* _TO DO_:
For every record beneath this instruction, give an exact repetition, omitting images.

Data excerpts:
________________________

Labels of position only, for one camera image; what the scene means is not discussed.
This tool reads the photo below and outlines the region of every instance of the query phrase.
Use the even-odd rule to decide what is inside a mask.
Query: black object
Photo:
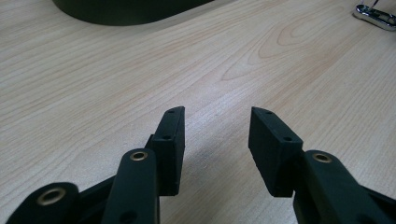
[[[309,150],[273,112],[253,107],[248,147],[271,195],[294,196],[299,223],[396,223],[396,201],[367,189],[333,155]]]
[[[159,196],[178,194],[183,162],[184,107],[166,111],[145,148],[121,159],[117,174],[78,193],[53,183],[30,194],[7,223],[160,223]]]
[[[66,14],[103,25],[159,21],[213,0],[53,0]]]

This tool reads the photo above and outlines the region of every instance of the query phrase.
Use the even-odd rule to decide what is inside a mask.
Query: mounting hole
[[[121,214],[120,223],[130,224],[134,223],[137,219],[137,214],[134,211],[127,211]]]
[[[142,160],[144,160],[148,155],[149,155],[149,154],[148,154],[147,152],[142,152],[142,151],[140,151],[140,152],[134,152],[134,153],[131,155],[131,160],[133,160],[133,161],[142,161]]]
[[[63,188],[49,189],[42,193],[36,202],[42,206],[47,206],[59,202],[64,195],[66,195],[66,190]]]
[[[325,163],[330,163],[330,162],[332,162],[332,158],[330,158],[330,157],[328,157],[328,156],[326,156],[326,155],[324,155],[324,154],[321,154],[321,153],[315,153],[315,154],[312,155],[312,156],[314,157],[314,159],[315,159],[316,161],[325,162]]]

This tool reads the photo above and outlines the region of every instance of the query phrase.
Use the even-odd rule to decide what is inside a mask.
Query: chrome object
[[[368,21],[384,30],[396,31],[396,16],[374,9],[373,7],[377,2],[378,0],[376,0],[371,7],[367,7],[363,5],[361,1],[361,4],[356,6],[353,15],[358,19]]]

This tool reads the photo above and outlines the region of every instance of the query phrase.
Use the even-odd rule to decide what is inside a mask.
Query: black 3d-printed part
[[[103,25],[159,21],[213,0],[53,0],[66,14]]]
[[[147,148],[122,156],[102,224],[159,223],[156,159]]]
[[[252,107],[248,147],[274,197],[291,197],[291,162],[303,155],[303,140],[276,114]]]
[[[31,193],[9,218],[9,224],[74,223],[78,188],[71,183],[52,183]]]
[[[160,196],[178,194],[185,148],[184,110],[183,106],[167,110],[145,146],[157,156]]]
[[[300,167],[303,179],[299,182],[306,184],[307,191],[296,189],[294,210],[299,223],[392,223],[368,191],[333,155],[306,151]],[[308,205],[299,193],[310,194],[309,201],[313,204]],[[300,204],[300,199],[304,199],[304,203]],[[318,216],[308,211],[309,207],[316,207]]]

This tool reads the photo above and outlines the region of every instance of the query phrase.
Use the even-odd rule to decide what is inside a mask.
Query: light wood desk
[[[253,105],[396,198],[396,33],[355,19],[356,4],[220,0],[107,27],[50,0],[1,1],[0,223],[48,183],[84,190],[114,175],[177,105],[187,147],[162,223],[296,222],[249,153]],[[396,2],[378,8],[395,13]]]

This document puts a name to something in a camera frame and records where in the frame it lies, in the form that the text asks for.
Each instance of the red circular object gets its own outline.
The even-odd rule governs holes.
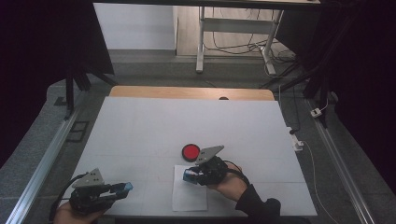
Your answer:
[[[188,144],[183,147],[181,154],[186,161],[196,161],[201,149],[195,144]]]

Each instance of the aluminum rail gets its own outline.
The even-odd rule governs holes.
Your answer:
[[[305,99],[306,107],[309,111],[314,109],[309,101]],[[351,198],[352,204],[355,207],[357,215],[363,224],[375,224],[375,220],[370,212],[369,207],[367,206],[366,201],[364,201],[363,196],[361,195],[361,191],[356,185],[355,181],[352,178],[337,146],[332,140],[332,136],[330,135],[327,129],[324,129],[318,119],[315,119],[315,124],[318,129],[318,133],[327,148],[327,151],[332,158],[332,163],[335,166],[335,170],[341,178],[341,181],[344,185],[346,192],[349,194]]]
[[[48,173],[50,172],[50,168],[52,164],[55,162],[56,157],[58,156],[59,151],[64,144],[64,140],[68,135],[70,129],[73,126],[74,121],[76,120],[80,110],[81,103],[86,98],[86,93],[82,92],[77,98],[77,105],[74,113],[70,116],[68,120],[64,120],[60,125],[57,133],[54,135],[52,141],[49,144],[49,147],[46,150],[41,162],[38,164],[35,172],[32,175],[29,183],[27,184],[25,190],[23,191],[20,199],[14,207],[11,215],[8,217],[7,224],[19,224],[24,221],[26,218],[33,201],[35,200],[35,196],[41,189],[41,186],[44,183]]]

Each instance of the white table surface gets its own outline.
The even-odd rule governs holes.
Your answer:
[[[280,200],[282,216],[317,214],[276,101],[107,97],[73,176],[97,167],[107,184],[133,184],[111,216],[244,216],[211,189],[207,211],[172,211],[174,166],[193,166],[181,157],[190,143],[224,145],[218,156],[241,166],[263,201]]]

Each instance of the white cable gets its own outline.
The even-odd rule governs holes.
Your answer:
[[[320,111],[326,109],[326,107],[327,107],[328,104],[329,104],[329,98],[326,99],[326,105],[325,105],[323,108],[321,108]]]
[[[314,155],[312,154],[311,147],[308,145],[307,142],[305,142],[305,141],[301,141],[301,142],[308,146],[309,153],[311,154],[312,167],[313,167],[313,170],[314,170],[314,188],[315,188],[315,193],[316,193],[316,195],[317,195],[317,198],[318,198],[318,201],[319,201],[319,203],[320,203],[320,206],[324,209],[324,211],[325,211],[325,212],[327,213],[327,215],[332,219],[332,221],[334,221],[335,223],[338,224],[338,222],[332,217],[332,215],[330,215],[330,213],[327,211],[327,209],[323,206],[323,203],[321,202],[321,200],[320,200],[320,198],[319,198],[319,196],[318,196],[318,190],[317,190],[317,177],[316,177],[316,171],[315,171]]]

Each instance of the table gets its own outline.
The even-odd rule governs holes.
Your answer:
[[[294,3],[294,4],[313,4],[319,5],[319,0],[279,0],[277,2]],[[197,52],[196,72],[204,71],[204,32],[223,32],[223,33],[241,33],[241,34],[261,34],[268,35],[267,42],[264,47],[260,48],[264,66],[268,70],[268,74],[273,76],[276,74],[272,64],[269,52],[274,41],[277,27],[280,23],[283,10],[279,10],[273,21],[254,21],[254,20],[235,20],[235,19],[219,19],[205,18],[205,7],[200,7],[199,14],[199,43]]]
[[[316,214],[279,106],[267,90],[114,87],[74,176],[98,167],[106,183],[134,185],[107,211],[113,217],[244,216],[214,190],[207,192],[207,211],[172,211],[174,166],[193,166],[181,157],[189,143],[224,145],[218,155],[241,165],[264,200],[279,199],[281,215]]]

________________________

* _RESULT OF THIS EXERCISE_:
Labels of position only, for one camera image; what the scene means is not discussed.
This tool reads the photo below and outlines the region of every instance of the query phrase.
Use the even-odd rule to decide what is inside a mask.
Query: black object
Photo:
[[[309,150],[273,112],[253,107],[248,147],[271,195],[294,196],[299,223],[396,223],[396,201],[367,189],[333,155]]]
[[[159,196],[178,194],[183,162],[184,107],[166,111],[145,148],[121,159],[117,174],[78,193],[53,183],[30,194],[7,223],[160,223]]]
[[[66,14],[103,25],[159,21],[213,0],[53,0]]]

This tool reads the photo above and outlines the region of every instance of the query phrase.
Use the even-odd rule to decide what is inside a mask.
Query: mounting hole
[[[121,214],[120,223],[130,224],[134,223],[137,219],[137,214],[134,211],[127,211]]]
[[[142,160],[144,160],[148,155],[149,155],[149,154],[148,154],[147,152],[142,152],[142,151],[140,151],[140,152],[134,152],[134,153],[131,155],[131,160],[133,160],[133,161],[142,161]]]
[[[63,188],[49,189],[42,193],[36,202],[42,206],[47,206],[59,202],[64,195],[66,195],[66,190]]]
[[[325,163],[330,163],[330,162],[332,162],[332,158],[330,158],[330,157],[328,157],[328,156],[326,156],[326,155],[324,155],[324,154],[321,154],[321,153],[315,153],[315,154],[312,155],[312,156],[314,157],[314,159],[315,159],[316,161],[325,162]]]

This tool reads the photo above and outlines the region of every instance of the query phrase.
Use the even-odd rule to decide what is inside a mask.
Query: chrome object
[[[368,21],[384,30],[396,31],[396,16],[374,9],[373,7],[377,2],[378,0],[376,0],[371,7],[367,7],[363,5],[361,1],[361,4],[356,6],[353,15],[358,19]]]

This tool reads the photo above and outlines the region of every instance of the query phrase.
Use the even-odd rule to decide what is inside a mask.
Query: black 3d-printed part
[[[103,25],[159,21],[213,0],[53,0],[66,14]]]
[[[147,148],[122,156],[102,224],[159,223],[156,159]]]
[[[252,107],[248,147],[274,197],[291,197],[291,162],[303,155],[303,140],[276,114]]]
[[[31,193],[9,218],[9,224],[74,223],[78,188],[71,183],[52,183]]]
[[[160,196],[178,194],[185,148],[184,110],[183,106],[167,110],[145,146],[157,156]]]
[[[300,167],[303,179],[299,182],[306,184],[307,191],[296,189],[294,210],[299,223],[392,223],[368,191],[333,155],[306,151]],[[308,205],[299,193],[310,194],[309,201],[313,204]],[[300,204],[300,199],[304,199],[304,203]],[[318,216],[308,211],[309,207],[316,207]]]

This tool reads the photo above and outlines the region of every instance of the query phrase.
Use the even-odd rule to decide what is inside a mask.
Query: light wood desk
[[[253,105],[396,198],[396,33],[355,19],[356,4],[220,0],[107,27],[50,0],[1,1],[0,223],[48,183],[84,190],[114,175],[177,105],[187,147],[162,223],[296,222],[249,153]],[[396,2],[378,8],[395,13]]]

This document puts a name to something in a camera frame and records where in the frame it lies, in the form that the text asks for.
Each instance of the red circular object gets its own outline.
The even-odd rule governs holes.
Your answer:
[[[188,144],[183,147],[181,154],[186,161],[196,161],[201,149],[195,144]]]

Each instance of the aluminum rail gets its own outline.
The even-odd rule governs holes.
Your answer:
[[[305,99],[306,107],[309,111],[314,109],[309,101]],[[351,198],[352,204],[355,207],[357,215],[363,224],[375,224],[375,220],[370,212],[369,207],[367,206],[366,201],[364,201],[363,196],[361,195],[361,191],[356,185],[355,181],[352,178],[337,146],[332,140],[332,136],[330,135],[327,129],[324,129],[318,119],[315,119],[315,124],[318,129],[318,133],[327,148],[327,151],[332,158],[332,163],[335,166],[335,170],[341,178],[341,181],[344,185],[346,192],[349,194]]]
[[[48,173],[50,172],[50,168],[52,164],[55,162],[56,157],[58,156],[59,151],[64,144],[64,140],[68,135],[70,129],[73,126],[74,121],[76,120],[80,110],[81,103],[86,98],[86,93],[82,92],[77,98],[77,105],[74,113],[70,116],[68,120],[64,120],[60,125],[57,133],[54,135],[52,141],[49,144],[49,147],[46,150],[41,162],[38,164],[35,172],[32,175],[29,183],[27,184],[25,190],[23,191],[20,199],[14,207],[11,215],[8,217],[7,224],[19,224],[24,221],[26,218],[33,201],[35,200],[35,196],[41,189],[41,186],[44,183]]]

Each instance of the white table surface gets its own outline.
The even-odd rule governs holes.
Your answer:
[[[280,200],[282,216],[317,214],[276,101],[107,97],[73,176],[97,167],[107,184],[133,184],[111,216],[244,216],[211,189],[207,211],[172,211],[174,166],[193,166],[181,157],[190,143],[224,145],[218,156],[241,166],[263,201]]]

Each instance of the white cable gets its own outline.
The even-odd rule governs holes.
Your answer:
[[[320,111],[326,109],[326,107],[327,107],[328,104],[329,104],[329,98],[326,99],[326,105],[325,105],[323,108],[321,108]]]
[[[314,155],[312,154],[311,147],[308,145],[307,142],[305,142],[305,141],[301,141],[301,142],[308,146],[309,153],[311,154],[312,167],[313,167],[313,170],[314,170],[314,188],[315,188],[315,193],[316,193],[316,195],[317,195],[317,198],[318,198],[318,201],[319,201],[319,203],[320,203],[320,206],[324,209],[324,211],[325,211],[325,212],[327,213],[327,215],[332,219],[332,221],[334,221],[335,223],[338,224],[338,222],[332,217],[332,215],[330,215],[330,213],[327,211],[327,209],[323,206],[323,203],[321,202],[321,200],[320,200],[320,198],[319,198],[319,196],[318,196],[318,190],[317,190],[317,177],[316,177],[316,171],[315,171]]]

Each instance of the table gets its own outline.
The even-odd rule governs holes.
Your answer:
[[[294,3],[294,4],[313,4],[319,5],[319,0],[279,0],[277,2]],[[197,52],[196,72],[204,71],[204,32],[223,32],[223,33],[241,33],[241,34],[261,34],[268,35],[267,42],[264,47],[260,48],[264,66],[268,70],[268,74],[273,76],[276,74],[272,64],[269,52],[274,41],[277,27],[280,23],[283,10],[279,10],[273,21],[254,21],[254,20],[235,20],[235,19],[219,19],[205,18],[205,7],[200,7],[199,14],[199,43]]]
[[[316,214],[279,106],[267,90],[114,87],[74,176],[98,167],[106,183],[134,185],[107,211],[113,217],[244,216],[214,190],[207,192],[207,211],[172,211],[174,166],[193,166],[181,157],[189,143],[224,145],[218,155],[241,165],[264,200],[279,199],[281,215]]]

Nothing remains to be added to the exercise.